▶ _Work order_
In the listing below, count each line containing "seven" and answer with the count only.

────────────────────

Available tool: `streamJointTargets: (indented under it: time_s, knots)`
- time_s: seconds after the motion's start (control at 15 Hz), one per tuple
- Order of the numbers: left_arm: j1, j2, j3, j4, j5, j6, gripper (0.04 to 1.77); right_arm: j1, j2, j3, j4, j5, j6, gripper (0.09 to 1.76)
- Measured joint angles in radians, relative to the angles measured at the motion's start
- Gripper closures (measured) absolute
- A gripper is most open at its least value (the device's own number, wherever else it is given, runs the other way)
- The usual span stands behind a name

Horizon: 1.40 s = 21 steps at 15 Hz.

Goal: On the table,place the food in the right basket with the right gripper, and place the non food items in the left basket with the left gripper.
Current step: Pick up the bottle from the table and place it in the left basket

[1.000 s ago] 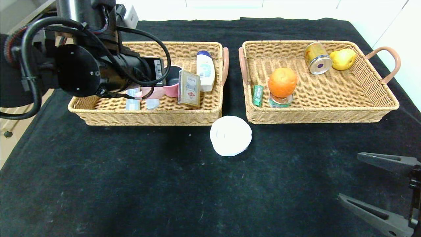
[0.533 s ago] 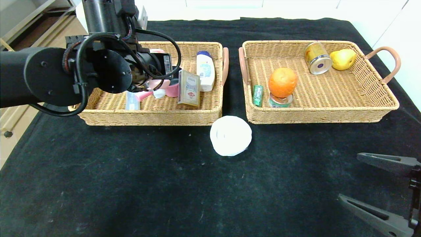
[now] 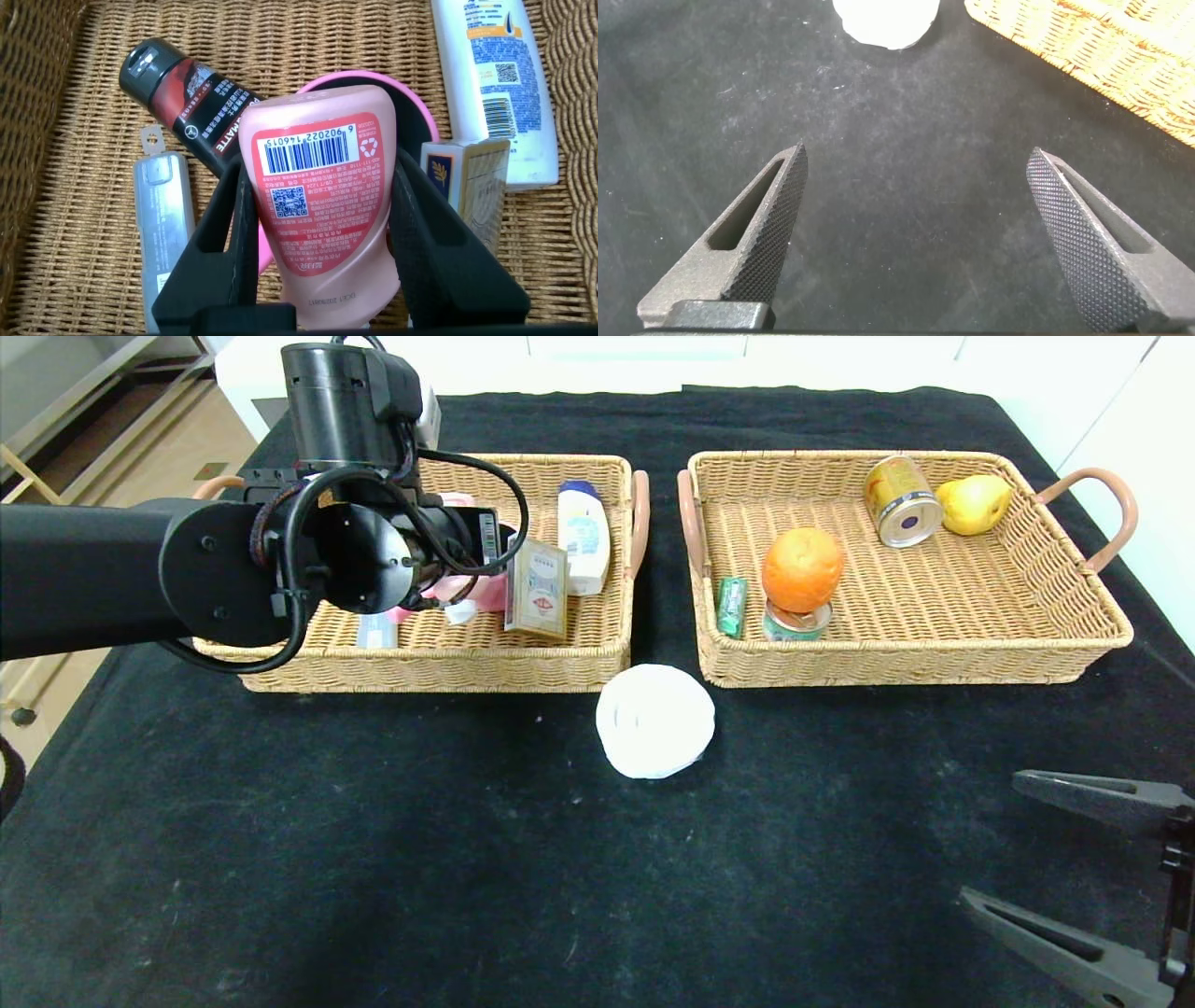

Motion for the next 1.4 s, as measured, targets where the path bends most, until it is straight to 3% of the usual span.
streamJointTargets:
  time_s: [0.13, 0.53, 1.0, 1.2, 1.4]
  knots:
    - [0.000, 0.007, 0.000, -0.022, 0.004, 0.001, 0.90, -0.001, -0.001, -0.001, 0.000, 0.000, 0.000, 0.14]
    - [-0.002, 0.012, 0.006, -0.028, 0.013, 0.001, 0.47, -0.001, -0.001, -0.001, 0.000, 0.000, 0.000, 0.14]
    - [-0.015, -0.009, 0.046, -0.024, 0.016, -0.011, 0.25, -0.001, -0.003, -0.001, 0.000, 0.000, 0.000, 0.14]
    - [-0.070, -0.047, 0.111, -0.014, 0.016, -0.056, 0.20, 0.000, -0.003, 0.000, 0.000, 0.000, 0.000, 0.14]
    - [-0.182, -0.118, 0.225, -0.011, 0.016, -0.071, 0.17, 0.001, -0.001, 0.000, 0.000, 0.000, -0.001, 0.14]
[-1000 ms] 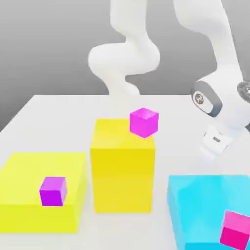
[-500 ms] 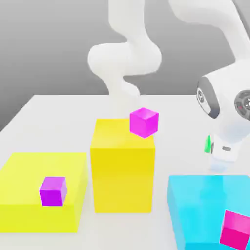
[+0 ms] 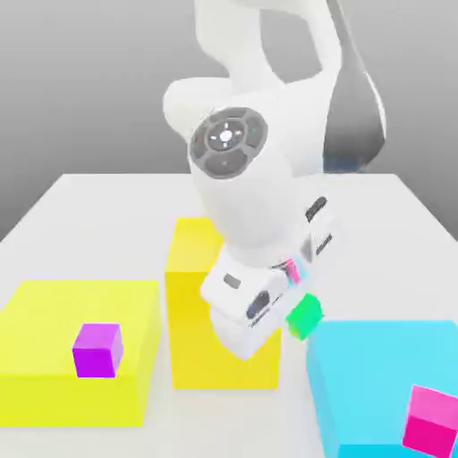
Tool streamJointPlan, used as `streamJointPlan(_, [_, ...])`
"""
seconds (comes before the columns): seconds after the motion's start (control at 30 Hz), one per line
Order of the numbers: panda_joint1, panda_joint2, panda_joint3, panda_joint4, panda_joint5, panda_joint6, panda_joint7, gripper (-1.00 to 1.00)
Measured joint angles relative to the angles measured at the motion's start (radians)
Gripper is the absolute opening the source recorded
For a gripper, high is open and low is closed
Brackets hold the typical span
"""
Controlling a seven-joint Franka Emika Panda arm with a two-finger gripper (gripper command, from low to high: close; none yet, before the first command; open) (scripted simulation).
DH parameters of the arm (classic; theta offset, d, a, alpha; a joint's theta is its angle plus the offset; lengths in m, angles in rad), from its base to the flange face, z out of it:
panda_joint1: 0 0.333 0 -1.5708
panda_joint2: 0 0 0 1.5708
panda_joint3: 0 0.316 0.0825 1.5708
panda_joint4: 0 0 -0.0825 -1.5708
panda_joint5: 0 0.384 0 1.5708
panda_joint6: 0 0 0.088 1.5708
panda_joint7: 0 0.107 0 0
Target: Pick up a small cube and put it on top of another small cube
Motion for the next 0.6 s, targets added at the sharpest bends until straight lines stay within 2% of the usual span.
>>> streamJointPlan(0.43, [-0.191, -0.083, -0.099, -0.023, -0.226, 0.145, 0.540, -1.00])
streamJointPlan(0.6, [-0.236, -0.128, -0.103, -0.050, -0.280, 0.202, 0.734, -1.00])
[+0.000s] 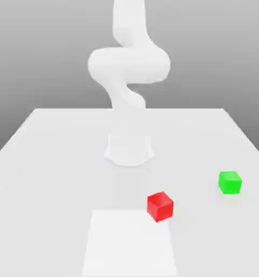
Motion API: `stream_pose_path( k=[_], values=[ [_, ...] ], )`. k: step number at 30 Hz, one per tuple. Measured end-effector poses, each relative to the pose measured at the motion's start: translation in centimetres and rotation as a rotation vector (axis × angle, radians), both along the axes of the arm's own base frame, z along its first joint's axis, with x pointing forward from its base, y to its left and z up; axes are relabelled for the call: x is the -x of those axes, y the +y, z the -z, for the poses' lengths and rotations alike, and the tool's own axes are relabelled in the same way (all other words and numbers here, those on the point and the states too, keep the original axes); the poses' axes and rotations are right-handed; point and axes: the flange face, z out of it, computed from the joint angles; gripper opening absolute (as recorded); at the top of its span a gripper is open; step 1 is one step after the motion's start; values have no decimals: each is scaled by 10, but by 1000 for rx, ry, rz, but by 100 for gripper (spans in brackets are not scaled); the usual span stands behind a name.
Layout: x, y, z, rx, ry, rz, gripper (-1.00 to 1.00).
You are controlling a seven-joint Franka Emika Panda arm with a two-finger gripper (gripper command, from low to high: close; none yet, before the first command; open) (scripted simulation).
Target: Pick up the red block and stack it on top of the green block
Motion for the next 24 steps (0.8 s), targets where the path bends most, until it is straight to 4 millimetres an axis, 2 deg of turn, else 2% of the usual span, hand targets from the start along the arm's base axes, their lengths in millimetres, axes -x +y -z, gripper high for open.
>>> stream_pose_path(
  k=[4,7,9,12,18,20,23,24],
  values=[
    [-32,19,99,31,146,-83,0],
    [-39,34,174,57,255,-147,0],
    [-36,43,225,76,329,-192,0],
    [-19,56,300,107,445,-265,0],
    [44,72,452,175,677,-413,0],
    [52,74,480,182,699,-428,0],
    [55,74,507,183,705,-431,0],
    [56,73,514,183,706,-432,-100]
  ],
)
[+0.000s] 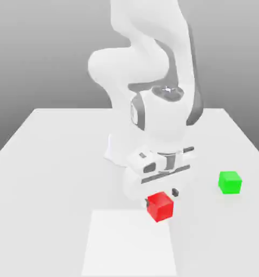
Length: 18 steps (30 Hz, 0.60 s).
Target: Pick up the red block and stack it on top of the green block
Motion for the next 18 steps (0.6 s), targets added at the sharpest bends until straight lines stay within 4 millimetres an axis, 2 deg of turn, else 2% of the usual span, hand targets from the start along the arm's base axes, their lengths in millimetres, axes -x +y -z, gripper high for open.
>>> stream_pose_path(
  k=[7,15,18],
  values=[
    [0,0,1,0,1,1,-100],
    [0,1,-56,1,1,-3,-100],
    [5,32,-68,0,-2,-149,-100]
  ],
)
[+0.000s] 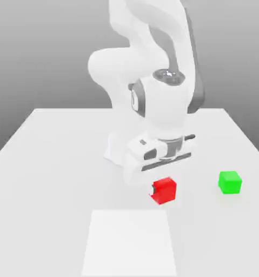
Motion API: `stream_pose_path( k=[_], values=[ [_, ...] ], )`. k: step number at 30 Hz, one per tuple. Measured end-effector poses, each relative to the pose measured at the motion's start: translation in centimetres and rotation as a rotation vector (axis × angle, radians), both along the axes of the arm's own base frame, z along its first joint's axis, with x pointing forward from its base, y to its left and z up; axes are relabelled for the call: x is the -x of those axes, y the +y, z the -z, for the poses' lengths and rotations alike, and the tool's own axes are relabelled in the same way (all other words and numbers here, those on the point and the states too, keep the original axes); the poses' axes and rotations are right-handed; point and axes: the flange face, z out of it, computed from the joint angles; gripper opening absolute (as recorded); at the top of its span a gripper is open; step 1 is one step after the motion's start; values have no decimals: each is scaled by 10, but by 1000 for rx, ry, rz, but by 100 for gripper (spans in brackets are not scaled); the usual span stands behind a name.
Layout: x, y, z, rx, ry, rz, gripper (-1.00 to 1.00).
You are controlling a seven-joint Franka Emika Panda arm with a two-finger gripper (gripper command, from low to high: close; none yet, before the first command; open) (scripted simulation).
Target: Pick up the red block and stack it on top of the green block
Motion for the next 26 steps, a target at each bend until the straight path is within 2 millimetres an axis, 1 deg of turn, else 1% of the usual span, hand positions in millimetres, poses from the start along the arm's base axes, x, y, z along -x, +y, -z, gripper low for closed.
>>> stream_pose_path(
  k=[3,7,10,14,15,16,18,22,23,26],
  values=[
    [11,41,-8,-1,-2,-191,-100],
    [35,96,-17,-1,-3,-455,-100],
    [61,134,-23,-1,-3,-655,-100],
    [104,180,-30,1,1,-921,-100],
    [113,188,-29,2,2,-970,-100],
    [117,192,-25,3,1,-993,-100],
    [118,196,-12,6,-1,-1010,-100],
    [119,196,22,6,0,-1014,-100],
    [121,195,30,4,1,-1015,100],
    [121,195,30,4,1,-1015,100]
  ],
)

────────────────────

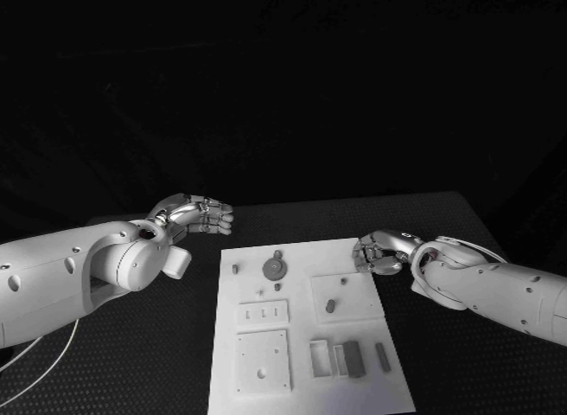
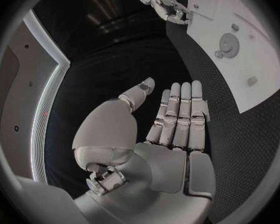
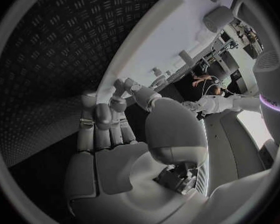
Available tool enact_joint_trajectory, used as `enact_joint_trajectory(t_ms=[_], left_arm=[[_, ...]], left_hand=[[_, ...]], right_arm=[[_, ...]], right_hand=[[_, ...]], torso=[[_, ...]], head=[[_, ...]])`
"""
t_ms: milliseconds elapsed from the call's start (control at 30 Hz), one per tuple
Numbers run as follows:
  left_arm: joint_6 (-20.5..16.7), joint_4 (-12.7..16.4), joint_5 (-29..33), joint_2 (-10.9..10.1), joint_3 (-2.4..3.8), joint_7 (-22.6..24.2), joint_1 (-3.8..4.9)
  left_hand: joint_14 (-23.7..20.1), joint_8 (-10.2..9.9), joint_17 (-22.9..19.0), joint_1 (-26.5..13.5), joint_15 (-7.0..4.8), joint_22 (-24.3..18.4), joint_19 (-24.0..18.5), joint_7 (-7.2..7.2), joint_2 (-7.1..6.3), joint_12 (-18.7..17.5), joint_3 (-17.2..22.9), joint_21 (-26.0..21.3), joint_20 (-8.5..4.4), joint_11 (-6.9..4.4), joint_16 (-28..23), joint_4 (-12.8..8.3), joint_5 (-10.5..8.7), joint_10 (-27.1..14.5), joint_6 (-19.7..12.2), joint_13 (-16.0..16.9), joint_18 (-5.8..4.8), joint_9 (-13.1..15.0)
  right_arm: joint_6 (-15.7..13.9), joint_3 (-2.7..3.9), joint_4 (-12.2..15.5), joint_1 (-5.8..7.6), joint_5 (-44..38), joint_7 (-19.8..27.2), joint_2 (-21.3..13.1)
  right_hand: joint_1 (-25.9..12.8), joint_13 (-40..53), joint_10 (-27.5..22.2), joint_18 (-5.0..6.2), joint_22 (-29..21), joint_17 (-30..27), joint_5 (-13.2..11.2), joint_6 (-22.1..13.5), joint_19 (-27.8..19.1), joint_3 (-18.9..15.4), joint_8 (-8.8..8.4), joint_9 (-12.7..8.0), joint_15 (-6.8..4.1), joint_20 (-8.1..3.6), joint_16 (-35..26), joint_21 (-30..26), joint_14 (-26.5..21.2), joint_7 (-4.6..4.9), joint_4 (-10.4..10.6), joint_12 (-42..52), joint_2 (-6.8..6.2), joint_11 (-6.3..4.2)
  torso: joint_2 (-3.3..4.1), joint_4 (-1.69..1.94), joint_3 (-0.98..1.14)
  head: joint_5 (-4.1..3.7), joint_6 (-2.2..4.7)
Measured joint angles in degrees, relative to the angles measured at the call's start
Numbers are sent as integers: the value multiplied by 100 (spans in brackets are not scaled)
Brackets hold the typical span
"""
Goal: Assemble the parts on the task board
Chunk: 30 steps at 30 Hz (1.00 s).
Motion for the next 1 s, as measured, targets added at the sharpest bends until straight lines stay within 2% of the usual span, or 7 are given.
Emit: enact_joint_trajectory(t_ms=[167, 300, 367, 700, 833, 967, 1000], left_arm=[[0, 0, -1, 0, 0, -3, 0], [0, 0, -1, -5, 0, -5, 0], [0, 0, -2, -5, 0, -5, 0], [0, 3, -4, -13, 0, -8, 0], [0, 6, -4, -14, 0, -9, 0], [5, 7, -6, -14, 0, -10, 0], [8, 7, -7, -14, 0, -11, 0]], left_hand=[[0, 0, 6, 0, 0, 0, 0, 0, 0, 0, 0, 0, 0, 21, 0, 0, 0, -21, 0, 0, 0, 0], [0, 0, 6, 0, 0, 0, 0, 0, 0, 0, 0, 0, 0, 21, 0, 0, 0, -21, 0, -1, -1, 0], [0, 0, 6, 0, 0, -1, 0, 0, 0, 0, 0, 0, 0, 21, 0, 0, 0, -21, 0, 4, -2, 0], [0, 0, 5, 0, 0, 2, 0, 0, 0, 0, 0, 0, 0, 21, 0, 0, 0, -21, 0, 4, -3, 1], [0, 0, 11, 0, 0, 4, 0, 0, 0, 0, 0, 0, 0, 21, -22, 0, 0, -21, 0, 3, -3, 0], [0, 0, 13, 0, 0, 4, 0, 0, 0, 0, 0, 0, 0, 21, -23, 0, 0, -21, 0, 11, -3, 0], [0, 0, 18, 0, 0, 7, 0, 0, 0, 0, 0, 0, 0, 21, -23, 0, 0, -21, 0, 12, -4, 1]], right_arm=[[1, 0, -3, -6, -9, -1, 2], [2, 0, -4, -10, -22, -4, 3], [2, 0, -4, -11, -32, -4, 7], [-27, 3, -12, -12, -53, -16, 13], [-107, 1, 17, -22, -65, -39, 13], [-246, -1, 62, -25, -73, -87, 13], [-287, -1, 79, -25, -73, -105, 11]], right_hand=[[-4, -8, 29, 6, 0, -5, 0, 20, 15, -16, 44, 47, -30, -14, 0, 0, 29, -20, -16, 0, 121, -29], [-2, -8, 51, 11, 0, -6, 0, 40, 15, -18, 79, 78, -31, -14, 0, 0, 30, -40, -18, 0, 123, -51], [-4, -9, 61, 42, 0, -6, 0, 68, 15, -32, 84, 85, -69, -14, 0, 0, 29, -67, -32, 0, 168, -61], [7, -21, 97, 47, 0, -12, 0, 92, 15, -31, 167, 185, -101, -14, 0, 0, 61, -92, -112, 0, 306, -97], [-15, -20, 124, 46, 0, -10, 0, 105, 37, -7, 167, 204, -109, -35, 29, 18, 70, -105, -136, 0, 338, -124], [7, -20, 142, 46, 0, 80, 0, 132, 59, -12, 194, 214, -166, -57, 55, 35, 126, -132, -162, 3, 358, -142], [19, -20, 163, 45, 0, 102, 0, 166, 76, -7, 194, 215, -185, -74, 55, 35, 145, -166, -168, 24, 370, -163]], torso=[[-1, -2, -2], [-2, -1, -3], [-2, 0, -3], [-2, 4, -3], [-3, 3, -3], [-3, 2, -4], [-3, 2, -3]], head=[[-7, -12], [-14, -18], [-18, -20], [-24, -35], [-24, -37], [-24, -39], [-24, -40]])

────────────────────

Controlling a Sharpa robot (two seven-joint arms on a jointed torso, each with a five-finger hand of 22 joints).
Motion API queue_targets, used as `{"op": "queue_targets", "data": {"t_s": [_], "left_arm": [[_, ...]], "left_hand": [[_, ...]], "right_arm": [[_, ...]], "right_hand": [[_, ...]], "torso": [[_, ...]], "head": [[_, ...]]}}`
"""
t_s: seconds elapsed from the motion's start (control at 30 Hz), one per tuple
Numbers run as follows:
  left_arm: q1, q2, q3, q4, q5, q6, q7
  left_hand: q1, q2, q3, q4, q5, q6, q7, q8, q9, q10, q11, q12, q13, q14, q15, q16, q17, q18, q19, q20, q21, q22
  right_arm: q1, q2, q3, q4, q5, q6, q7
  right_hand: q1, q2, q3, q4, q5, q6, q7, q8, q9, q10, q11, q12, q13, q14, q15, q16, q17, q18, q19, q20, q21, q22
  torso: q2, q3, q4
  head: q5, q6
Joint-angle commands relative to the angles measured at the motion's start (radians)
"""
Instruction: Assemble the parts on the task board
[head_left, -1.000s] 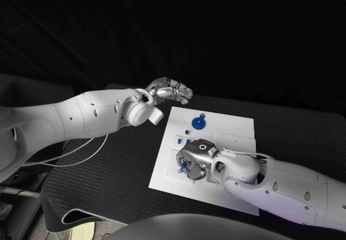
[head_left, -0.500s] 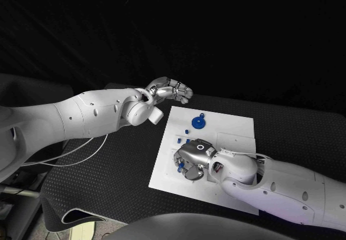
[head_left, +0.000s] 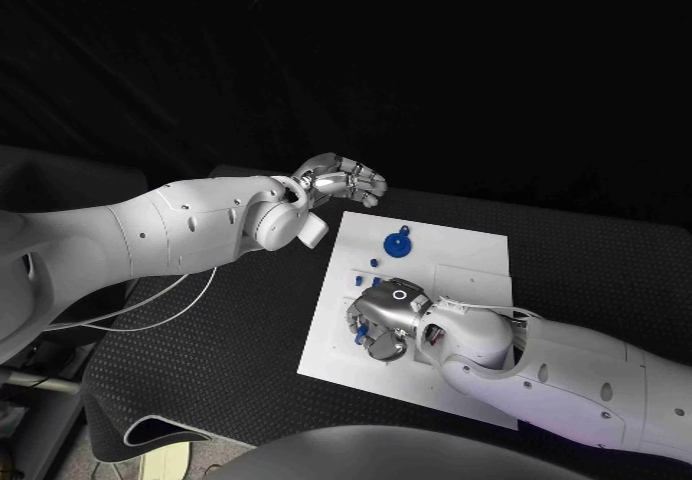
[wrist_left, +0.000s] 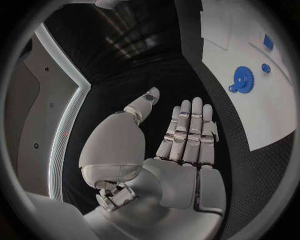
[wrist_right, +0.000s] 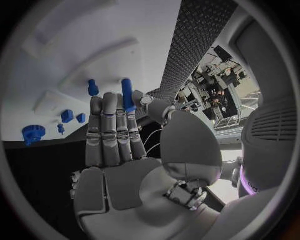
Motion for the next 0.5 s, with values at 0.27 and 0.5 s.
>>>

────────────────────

▶ _Finished task_
4